**YOUR TASK**
Return the lines below that carry the word "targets".

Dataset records

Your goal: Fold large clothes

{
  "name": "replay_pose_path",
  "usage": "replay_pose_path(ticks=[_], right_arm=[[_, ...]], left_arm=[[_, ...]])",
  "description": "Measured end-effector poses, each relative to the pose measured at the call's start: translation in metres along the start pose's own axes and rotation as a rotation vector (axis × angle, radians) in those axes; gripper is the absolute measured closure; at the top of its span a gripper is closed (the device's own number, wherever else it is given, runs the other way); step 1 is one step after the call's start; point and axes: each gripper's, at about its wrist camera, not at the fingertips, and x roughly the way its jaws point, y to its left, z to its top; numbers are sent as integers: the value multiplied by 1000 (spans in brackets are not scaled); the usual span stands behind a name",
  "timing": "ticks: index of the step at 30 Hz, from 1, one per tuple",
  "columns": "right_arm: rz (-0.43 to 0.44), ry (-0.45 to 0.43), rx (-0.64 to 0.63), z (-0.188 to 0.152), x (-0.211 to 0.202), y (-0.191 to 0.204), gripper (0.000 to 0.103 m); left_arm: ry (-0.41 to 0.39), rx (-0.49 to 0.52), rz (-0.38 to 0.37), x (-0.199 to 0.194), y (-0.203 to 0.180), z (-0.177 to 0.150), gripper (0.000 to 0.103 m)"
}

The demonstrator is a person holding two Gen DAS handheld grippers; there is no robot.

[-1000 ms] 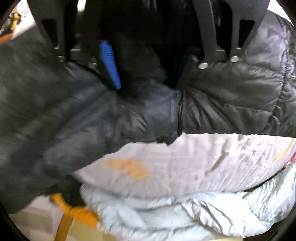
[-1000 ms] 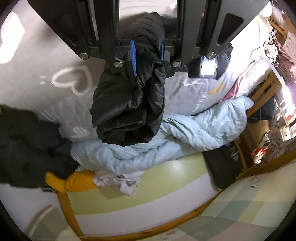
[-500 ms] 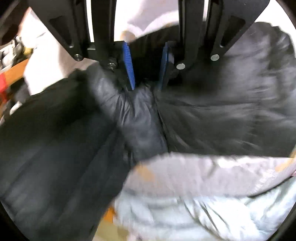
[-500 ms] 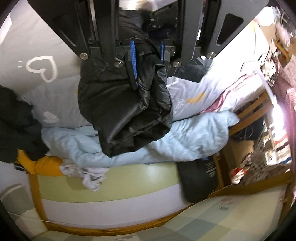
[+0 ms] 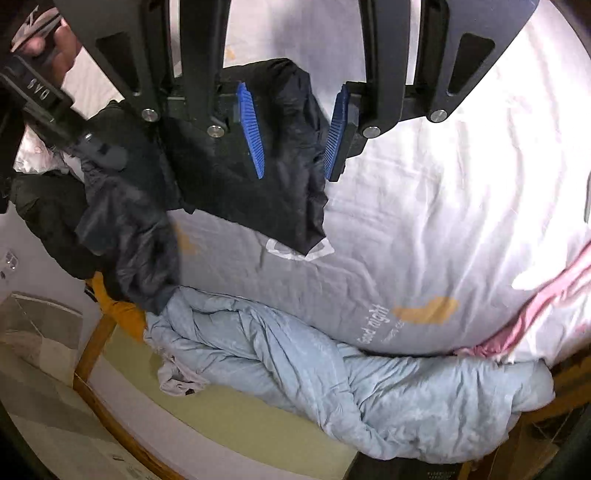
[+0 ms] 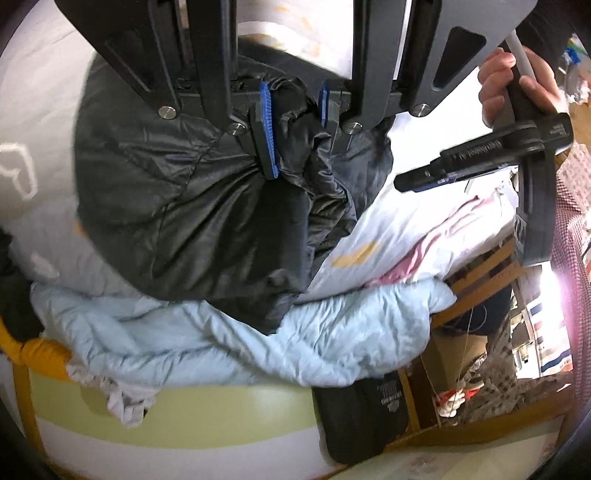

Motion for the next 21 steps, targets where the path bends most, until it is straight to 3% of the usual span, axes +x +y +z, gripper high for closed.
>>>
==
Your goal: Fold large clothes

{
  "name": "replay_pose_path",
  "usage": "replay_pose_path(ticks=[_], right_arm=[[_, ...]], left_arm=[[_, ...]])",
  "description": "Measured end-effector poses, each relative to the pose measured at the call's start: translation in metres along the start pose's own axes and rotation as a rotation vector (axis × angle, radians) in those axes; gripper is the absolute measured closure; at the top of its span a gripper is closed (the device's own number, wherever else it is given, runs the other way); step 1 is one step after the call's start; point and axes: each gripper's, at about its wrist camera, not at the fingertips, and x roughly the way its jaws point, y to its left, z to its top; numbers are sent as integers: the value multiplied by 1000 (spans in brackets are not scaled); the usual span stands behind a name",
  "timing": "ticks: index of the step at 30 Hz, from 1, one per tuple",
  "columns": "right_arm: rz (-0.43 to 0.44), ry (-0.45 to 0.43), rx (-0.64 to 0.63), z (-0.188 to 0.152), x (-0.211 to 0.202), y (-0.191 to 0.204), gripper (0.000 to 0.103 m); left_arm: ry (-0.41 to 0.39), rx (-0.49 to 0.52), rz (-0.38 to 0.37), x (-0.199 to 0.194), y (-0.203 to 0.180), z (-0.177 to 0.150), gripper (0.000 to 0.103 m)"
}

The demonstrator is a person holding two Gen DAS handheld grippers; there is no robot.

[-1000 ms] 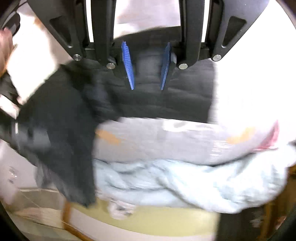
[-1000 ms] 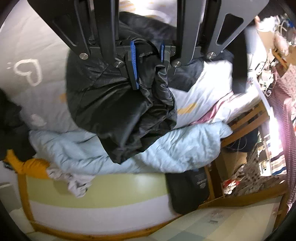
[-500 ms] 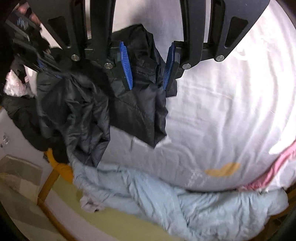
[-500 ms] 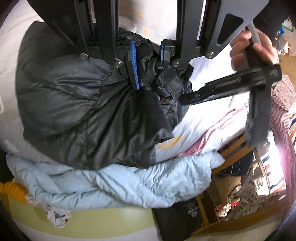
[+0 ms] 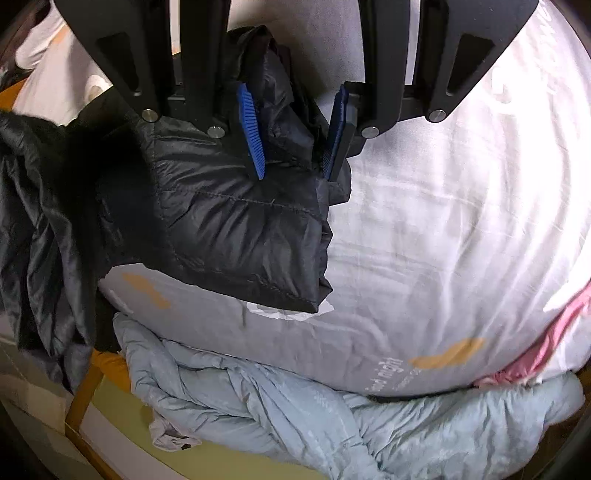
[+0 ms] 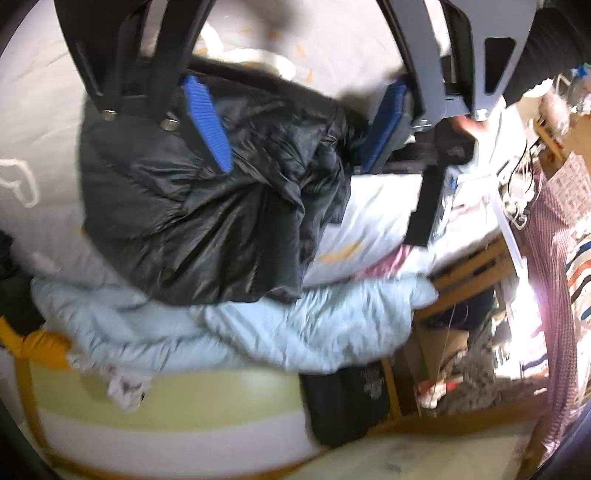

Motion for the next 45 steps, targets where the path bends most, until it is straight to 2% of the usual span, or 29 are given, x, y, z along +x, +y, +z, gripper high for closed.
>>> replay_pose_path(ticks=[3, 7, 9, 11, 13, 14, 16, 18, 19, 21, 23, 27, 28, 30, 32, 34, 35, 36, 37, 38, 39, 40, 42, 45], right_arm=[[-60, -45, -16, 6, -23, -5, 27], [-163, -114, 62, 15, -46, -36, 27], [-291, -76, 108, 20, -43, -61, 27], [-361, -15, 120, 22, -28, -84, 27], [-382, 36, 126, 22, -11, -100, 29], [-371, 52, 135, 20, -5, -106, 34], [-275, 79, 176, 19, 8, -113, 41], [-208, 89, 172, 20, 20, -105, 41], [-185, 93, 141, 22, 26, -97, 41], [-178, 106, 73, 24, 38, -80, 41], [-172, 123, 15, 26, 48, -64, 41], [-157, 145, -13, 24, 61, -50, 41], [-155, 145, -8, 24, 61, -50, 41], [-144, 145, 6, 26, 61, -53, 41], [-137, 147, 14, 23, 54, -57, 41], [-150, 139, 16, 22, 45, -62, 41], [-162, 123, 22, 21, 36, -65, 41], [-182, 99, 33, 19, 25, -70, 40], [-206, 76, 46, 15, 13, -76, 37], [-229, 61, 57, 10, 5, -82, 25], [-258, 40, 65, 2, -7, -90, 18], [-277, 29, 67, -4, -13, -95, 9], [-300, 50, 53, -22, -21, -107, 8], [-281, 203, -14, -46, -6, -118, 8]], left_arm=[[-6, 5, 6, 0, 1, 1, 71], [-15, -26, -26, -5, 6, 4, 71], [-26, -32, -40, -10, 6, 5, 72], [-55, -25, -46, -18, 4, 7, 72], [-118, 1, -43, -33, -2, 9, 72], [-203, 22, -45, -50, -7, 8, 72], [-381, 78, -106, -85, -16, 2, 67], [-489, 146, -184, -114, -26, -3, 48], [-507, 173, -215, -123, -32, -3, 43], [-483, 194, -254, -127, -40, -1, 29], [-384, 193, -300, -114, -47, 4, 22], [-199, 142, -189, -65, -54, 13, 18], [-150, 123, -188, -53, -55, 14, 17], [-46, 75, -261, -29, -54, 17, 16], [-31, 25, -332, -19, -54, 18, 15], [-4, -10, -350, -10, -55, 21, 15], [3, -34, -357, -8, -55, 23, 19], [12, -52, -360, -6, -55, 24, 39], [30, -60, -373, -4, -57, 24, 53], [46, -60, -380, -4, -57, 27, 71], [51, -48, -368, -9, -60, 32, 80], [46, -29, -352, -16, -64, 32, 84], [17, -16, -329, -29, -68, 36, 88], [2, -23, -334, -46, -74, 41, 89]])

**SOLUTION TO THIS PROBLEM**
Motion for the next 21 steps, targets where the path bends most, until it is straight to 3% of the usual span, axes +x +y +z, gripper high for closed.
Motion for the next 45 steps, targets where the path bends most, until it is straight to 2% of the usual span, or 29 are given, x, y, z along +x, +y, +z, gripper high for closed.

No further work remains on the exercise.